US firms pay higher taxes.

There is no reason for not believing the point made here—unless there is some material mistake that I don’t know. But the real question from an ecological perspective is what is to be done with these oligopolistic windfall profits: Should we spend on developing alternative renewable energy sources and mechanisms, or should we spend on the military-industrial complex and exploration and production of increasingly riskier and difficult-to-extract oil?

Further Reading

Bromley, S. L. (2005). The United States and the control of the world’s oil. Government and Opposition, 40, 225–255.

Bromley, S. L. (1991). American hegemony and world oil: The industry, the state system and the world economy. University Park: Pennsylvania State University Press.

Caffentzis, G. (2008). The Peak Oil complex, commodity fetishism, and class struggle. Rethinking Marxism, 20, 313–320.

Caffentzis, G. (2008–2009). A discourse on prophetic method: Oil crises and political economy, past and future. the commoner, 13, 53–71.

Hamilton, J. H. (2008). Understanding crude oil prices (NBER Working Paper No. 14492). Cambridge, MA: National Bureau of Economic Research.

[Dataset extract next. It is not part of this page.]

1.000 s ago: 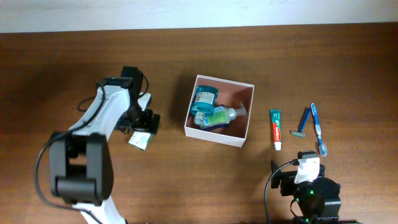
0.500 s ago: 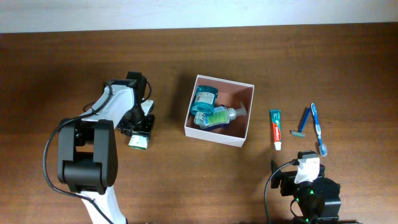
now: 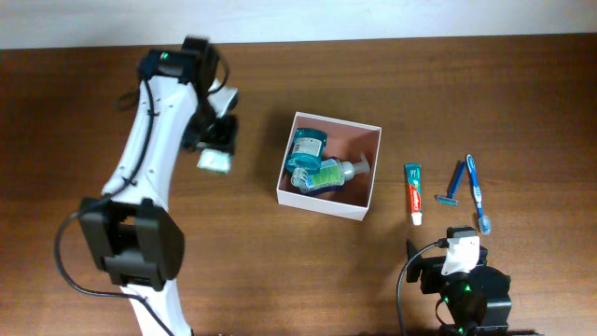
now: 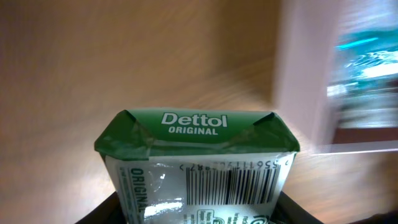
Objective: Pack container
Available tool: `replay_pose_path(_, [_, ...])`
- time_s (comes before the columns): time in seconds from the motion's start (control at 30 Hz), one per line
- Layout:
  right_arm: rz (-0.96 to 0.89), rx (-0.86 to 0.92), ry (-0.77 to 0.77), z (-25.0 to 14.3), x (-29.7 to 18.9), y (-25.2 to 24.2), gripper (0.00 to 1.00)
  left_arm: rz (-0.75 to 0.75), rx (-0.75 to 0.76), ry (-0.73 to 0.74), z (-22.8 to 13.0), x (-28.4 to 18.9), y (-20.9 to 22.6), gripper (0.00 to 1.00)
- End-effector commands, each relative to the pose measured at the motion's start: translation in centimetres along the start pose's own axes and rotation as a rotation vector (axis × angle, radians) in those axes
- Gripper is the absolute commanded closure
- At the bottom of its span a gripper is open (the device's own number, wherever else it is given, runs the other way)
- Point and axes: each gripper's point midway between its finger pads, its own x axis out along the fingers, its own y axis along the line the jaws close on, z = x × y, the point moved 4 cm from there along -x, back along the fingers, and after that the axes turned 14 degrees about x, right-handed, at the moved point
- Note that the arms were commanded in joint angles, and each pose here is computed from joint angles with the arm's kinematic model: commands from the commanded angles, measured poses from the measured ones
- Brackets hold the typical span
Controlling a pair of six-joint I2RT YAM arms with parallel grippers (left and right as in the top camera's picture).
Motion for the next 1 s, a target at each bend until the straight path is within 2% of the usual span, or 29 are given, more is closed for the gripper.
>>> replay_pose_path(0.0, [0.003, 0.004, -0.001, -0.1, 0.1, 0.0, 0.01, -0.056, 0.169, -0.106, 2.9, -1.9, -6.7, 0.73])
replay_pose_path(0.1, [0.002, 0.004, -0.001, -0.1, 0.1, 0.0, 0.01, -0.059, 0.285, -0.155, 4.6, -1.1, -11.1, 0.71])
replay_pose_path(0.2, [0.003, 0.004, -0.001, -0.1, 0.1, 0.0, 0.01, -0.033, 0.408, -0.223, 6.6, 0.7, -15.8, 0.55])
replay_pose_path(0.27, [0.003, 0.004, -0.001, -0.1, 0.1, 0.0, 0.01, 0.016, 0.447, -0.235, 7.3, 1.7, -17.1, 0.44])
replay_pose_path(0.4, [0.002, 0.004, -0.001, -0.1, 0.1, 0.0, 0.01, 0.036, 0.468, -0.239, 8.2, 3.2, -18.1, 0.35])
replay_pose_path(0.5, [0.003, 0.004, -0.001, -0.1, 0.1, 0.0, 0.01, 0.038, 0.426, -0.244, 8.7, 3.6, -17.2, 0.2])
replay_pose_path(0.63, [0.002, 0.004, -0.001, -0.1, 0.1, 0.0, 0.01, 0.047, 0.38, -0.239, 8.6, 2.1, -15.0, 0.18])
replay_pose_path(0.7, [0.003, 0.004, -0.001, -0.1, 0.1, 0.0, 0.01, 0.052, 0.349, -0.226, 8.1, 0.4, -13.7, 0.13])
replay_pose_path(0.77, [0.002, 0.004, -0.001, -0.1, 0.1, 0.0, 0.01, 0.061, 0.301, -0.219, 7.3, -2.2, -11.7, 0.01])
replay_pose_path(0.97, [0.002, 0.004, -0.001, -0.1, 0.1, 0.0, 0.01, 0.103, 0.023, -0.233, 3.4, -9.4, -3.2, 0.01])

Mitchell, T. (2002). McJihad. Social Text, 20(4), 1–18.

Mitchell, T. (2009). Carbon democracy. Economy and Society, 38, 399–432.

Nitzan, J., & Bichler, S. (2002). The global political economy of Israel. London: Pluto Press.

Roncaglia, A. (2003). Energy and market power: An alternative approach to the economics of oil. Journal of Post Keynesian Economics, 25, 641–659.

Wray, L. R. (2008). Money manager capitalism and the commodities market bubble. Challenge, 51(6), 52–80.